Descartes noted that information from both eyes seems to have been merged somehow before "entering" conscious perception. He also noted similar effects for the other senses. Based on this, Descartes hypothesized that there must be some single place in the brain where all the sensory information is assembled, before finally being relayed to the immaterial mind.

His best candidate for this location was the pineal gland, since he thought it was the only part of the brain that is a single structure, rather than one duplicated on both the left and right halves of the brain. Descartes therefore believed that the pineal gland was the "seat of the soul" and that any information that was to "enter" consciousness had to pass through the pineal gland before it could enter the mind. In his perspective, the pineal gland is the place where all information "comes together."

Dennett's account of Cartesian materialism

At the present time, the consensus of scientists and philosophers is to reject dualism and its immaterial mind, for a variety of reasons. (See Dualism -- Arguments Against). Similarly, many other aspects of Descartes' theories have been rejected; for example, the pineal gland turned out to be endocrinological, rather than having a large role in information processing.

According to Daniel Dennett, however, many scientists and philosophers still believe, either explicitly or implicitly, in Descartes' idea of some centralized repository where the contents of consciousness are merged and assembled, a place he calls the Cartesian theater.

In his book Consciousness Explained (1991), Dennett writes:

Let's call the idea of such a centered locus in the brain Cartesian materialism, since it's the view you arrive at when you discard Descartes' dualism but fail to discard the imagery of a central (but material) Theater where it "all comes together"[3]

Although this central repository is often called a "place" or a "location", Dennett is quick to clarify that Cartesian materialism's "centered locus" need not be anatomically defined-- such a locus might consists of a network of diverse regions.[4]

Dennett's arguments against Cartesian materialism

In Consciousness Explained, Dennett offers several lines of evidence to dispute the idea of Cartesian materialism.

Timing anomalies of conscious experience

Another argument against Cartesian materialism is inspired by the results of several scientific experiments in the fields of psychology and neuroscience. In experiments that demonstrate the Color Phi phenomenon and the metacontrast effect, two stimuli are rapidly flashed on a screen, one after the other. Amazingly, the second stimulus can, in some cases, actually affect the perception of the first stimulus. In other experiments conducted by Benjamin Libet, two electrical stimulations are delivered, one after another, to a conscious subject.
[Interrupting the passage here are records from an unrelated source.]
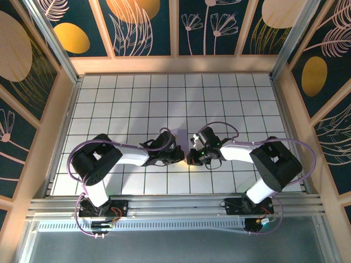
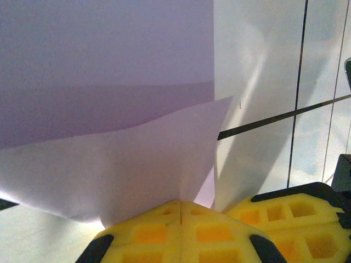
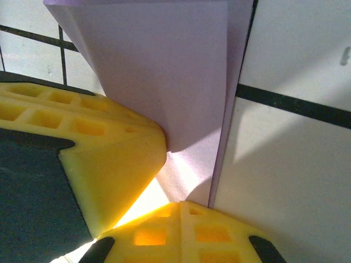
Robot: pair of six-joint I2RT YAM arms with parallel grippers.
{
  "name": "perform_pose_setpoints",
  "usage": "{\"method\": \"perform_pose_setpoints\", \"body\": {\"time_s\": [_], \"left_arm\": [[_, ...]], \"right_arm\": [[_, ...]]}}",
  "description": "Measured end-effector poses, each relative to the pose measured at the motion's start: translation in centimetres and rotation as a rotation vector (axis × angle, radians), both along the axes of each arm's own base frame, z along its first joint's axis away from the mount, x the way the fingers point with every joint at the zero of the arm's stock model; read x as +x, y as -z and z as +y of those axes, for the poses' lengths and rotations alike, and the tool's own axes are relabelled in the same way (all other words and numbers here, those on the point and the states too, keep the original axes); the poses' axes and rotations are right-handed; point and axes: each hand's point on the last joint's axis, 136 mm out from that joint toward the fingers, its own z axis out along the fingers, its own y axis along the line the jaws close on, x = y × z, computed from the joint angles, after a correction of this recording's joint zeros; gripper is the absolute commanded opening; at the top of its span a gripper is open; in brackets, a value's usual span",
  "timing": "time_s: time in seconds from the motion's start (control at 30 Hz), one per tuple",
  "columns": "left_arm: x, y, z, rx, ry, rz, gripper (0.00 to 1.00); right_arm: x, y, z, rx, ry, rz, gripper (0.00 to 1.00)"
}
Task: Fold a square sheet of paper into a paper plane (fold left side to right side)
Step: Third fold the triangle at the center of the table.
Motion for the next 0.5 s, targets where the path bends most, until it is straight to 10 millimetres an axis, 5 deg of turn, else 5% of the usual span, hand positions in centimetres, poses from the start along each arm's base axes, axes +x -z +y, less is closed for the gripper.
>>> {"method": "perform_pose_setpoints", "body": {"time_s": [0.5], "left_arm": [[2.5,0.0,2.8,0.014,-0.046,-0.004,0.04]], "right_arm": [[1.0,0.0,0.2,-0.014,-0.004,-0.044,0.0]]}}
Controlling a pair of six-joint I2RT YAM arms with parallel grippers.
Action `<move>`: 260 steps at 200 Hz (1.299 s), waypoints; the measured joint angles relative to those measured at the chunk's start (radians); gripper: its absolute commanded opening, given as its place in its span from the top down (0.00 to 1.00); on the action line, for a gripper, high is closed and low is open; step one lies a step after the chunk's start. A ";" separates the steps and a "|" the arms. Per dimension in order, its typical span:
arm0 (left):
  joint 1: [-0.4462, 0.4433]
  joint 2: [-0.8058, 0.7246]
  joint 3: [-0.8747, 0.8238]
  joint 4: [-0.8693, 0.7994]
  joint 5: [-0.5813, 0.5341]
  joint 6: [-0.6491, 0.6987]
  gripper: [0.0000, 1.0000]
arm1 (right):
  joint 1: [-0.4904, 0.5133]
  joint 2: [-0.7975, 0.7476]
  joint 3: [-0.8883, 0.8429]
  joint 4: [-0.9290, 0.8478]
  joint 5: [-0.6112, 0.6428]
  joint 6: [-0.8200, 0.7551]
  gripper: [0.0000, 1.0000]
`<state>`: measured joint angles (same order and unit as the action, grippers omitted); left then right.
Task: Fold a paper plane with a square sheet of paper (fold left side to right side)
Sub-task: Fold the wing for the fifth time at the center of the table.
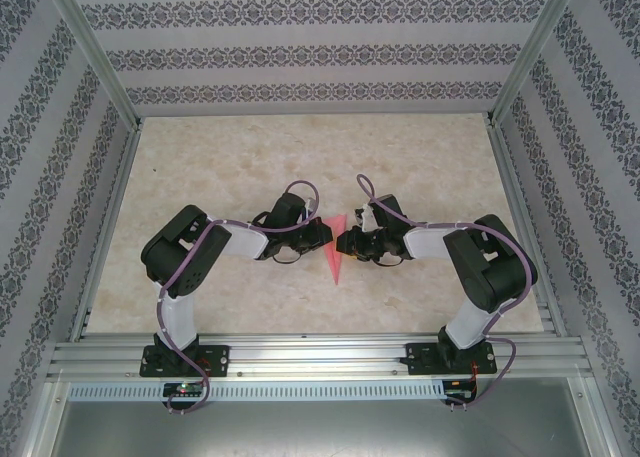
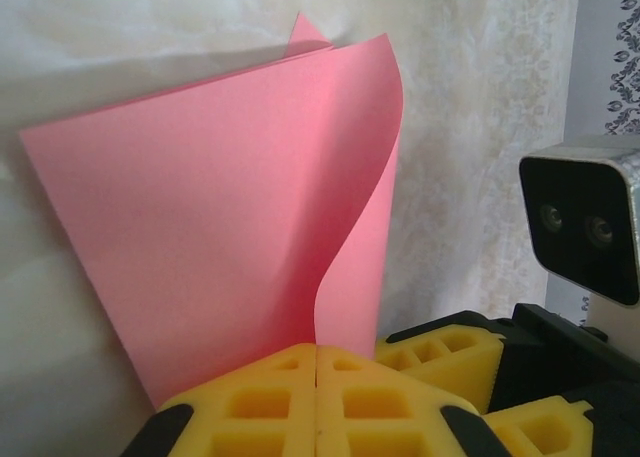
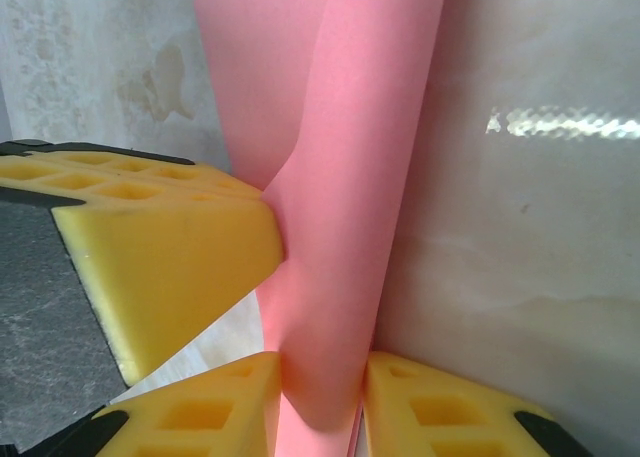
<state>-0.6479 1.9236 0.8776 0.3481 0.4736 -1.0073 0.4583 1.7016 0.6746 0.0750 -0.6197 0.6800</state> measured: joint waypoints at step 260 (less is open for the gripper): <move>0.018 -0.048 -0.044 -0.061 -0.045 0.047 0.97 | 0.000 0.000 0.003 -0.003 -0.006 0.000 0.68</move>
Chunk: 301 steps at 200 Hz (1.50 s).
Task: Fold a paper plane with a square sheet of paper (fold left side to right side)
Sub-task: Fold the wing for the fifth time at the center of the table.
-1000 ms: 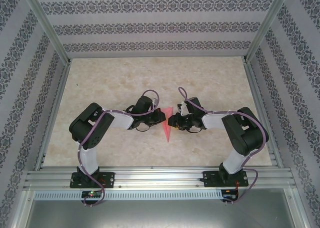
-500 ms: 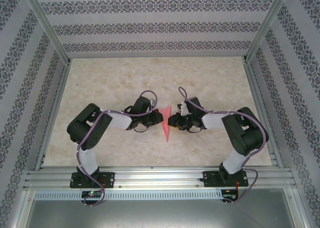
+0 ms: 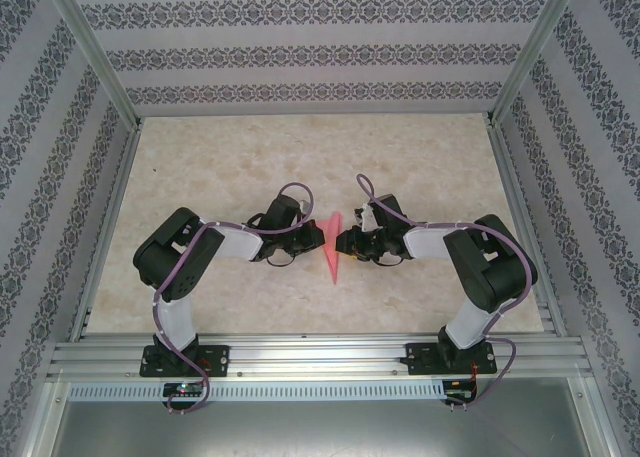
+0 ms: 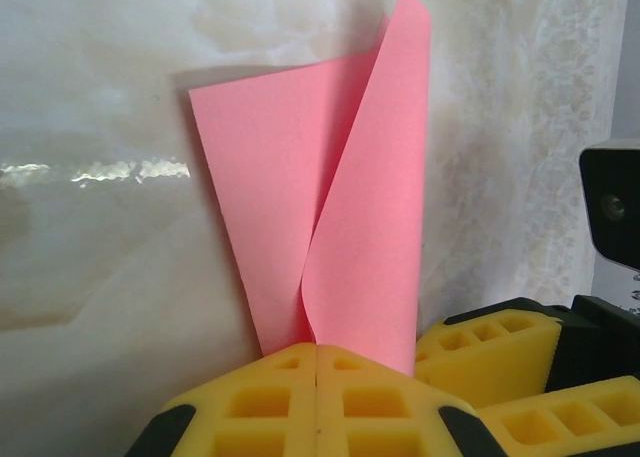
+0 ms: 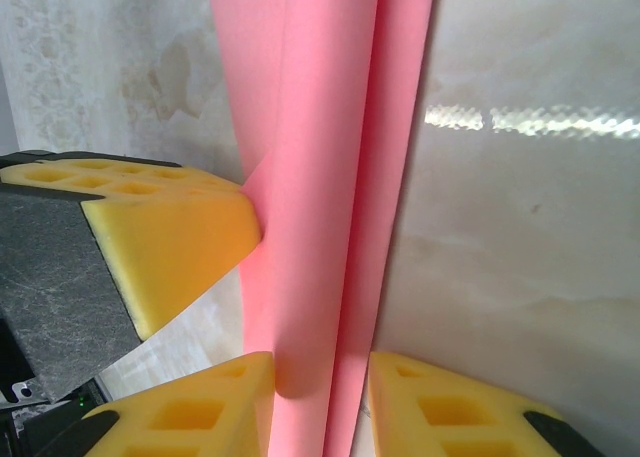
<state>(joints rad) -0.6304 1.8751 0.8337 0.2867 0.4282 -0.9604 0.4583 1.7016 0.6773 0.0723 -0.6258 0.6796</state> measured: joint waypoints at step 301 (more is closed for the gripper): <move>0.002 0.011 0.001 0.003 -0.010 0.000 0.97 | 0.079 -0.083 -0.059 0.036 -0.066 0.089 0.77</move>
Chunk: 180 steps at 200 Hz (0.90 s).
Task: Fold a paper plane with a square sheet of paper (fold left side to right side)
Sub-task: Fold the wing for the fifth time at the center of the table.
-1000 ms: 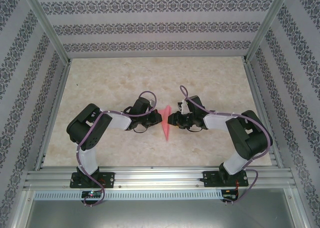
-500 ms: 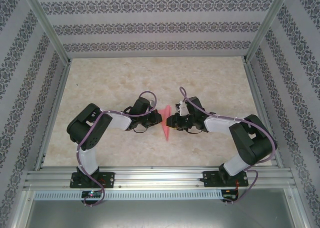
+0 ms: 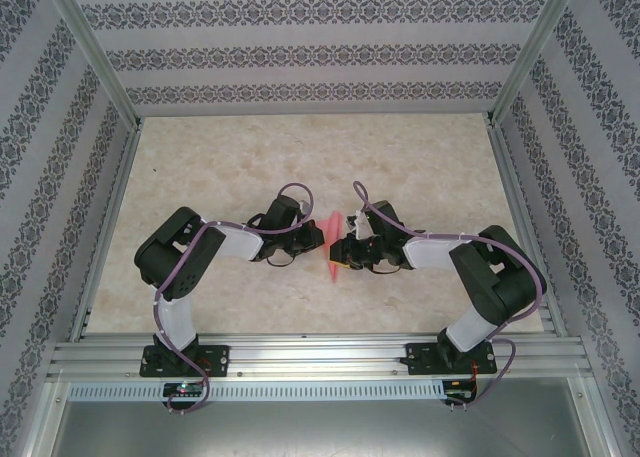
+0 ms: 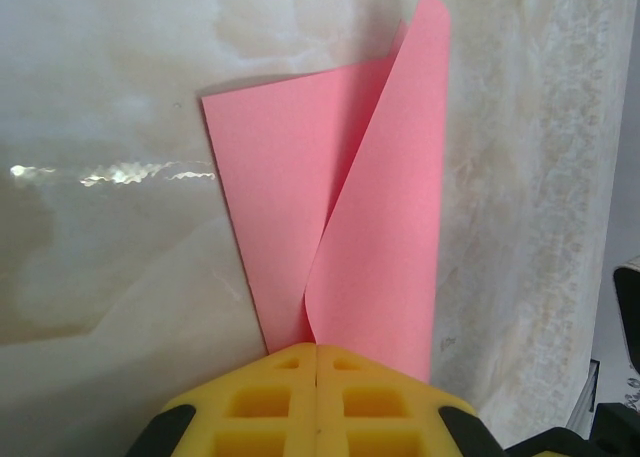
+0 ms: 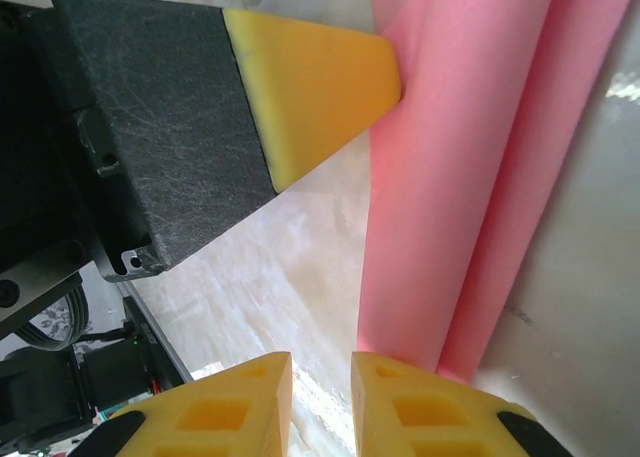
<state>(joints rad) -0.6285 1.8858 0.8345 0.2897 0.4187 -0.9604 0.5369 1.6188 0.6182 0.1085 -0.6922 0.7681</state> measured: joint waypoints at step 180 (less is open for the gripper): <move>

Under some conditions, subjects report having felt the second stimulation before they felt the first stimulation.

These experiments call into question the idea that brain states are directly translatable into the contents of consciousness. How can the second stimuli be 'projected backwards in time', such that it can affect the perception of things that occurred before the second stimulus was even administered?
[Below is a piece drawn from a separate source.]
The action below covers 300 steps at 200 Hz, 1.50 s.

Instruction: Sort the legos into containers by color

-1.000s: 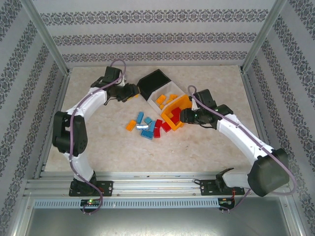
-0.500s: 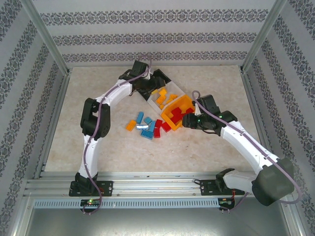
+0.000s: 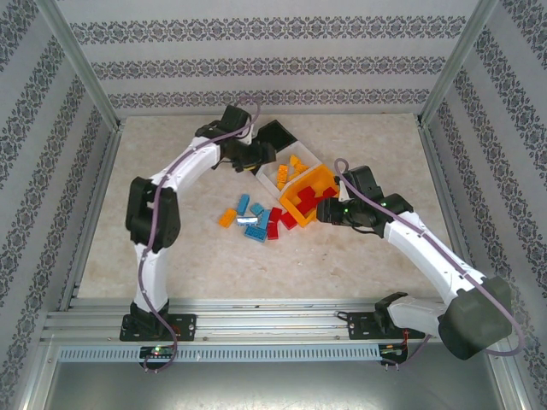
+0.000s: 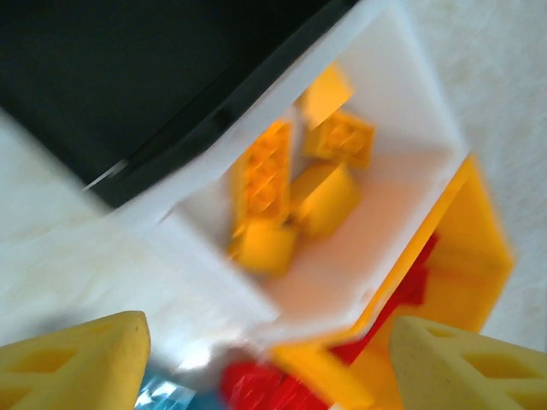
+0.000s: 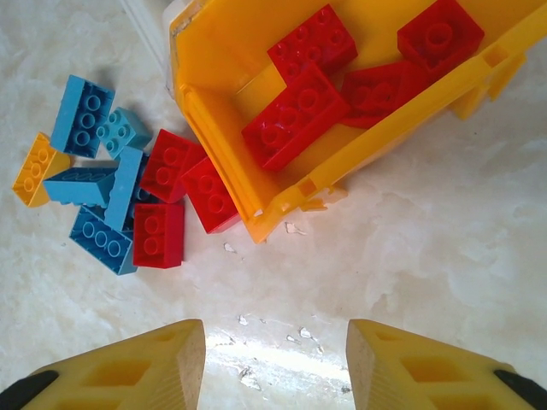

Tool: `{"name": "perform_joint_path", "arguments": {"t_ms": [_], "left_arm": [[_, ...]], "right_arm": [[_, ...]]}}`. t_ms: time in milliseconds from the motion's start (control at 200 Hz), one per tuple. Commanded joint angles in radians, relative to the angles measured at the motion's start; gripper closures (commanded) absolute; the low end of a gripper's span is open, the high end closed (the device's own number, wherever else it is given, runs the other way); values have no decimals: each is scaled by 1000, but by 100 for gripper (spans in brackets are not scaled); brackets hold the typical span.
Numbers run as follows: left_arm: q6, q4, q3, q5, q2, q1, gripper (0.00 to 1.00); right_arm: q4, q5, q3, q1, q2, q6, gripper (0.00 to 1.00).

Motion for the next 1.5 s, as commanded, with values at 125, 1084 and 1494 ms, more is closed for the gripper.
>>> {"name": "perform_joint_path", "arguments": {"t_ms": [125, 1084, 1494], "left_arm": [[306, -220, -316, -300, -315, -1, 21], [355, -57, -553, -267, -214, 2, 22], [347, -37, -530, -261, -136, 17, 44]], "right_arm": [[34, -34, -16, 34, 5, 23, 49], [22, 37, -39, 135, -15, 62, 46], [33, 34, -51, 133, -9, 63, 46]]}}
Two attempted explanations

Two different types of explanations have been offered in response to the timing anomalies. One is that perhaps sensory information is assembled into a buffer before being passed on to consciousness after a substantial time delay. Since consciousness occurs only after a time lag, the incoming second stimulus would have time to affect the stored information about the first stimulus. In this view, subjects correctly remember their having had inaccurate experiences. Dennett calls this the "Stalinesque Explanation" (after the Stalinist Soviet Union's show trials that presented manufactured evidence to an unwitting jury).
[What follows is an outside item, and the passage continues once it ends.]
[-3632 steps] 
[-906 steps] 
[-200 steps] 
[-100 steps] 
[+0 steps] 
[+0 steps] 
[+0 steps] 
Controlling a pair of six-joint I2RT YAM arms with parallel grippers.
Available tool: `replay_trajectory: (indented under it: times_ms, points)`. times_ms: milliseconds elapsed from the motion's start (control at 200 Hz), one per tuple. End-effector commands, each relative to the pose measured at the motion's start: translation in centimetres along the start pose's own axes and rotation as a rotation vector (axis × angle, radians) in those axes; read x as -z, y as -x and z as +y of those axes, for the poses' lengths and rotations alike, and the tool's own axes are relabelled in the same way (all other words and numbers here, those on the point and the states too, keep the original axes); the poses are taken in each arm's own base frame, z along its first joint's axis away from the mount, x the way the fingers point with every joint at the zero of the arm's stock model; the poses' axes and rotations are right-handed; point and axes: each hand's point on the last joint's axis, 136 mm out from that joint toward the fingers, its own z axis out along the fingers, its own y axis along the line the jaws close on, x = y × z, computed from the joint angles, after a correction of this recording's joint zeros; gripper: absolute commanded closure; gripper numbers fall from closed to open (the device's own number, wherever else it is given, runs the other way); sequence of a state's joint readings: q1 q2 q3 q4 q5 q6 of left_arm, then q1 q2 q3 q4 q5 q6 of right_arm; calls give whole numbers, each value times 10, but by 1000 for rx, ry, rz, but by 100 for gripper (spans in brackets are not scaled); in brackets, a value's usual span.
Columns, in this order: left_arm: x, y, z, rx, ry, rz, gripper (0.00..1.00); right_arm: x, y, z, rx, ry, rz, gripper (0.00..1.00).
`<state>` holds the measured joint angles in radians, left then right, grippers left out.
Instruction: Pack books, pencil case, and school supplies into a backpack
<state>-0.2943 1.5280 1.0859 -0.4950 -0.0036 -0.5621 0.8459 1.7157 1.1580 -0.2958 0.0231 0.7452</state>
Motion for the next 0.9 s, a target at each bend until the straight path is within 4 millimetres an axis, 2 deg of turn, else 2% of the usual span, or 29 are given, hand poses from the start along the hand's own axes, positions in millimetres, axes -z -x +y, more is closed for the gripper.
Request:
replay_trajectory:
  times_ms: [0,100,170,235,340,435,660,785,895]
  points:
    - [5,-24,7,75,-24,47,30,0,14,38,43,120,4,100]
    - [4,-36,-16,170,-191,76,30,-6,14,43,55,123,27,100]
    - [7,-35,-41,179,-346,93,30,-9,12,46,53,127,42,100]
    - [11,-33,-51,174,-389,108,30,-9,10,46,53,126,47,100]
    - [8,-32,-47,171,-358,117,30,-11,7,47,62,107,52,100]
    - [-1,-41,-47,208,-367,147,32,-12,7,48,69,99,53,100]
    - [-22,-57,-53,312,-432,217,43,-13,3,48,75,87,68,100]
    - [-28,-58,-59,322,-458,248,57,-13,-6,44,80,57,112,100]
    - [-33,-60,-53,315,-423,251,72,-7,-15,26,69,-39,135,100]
A second explanation for the timing takes the opposite tack. Perhaps the subjects, contrary to their own reports, initially experienced the first stimulus as being prior to and untainted by the second stimulus. However, when subjects were later asked to recall what their experiences had been, they found that their memories of the first stimulus had been tainted by the second stimulus. Therefore, they inaccurately report experiences that never actually occurred. In this view, subjects have accurate initial experiences, but inaccurately remember them. Dennett calls this view the "Orwellian Explanation", after George Orwell's novel 1984, in which a totalitarian government frequently rewrites history to suit its purposes.

How are we to choose which of these two explanations is the correct one? Both explanations seem to adequately explain the given data, both seem to make the same predictions. Dennett sees no principled basis for choosing either of the explanations, so he rejects their common assumption of a theater. He says:

We can suppose, both theorists have exactly the same theory of what happens in your brain; they agree about just where and when in the brain the mistaken content enters the causal pathways; they just disagree about whether that location is to be deemed pre-experiential or post-experiential. [...] They even agree about how it ought to "feel" to subjects: Subjects should be unable to tell the difference between misbegotten experiences and immediately misremembered experiences.[5]

Dennett's conclusions

Dennett's argument has the following basic structure:

1. If Cartesian materialism were true and there really was a special brain area (or areas) that stored the contents of conscious experience, then it should be possible to ascertain exactly when something enters conscious experience.
2. It is impossible, even in theory, to ever precisely determine when something enters conscious experience.
3. Therefore, Cartesian materialism is false.

According to Dennett, the debate between Stalinesque and Orwellian explanations is unresolvable — no amount of scientific information could ever answer the question. Dennett therefore argues (in accord with the philosophical doctrine of verificationism) that, since the differences between the two explanations are unresolvable, the point of disagreement is logically meaningless so both explanations are mistaken.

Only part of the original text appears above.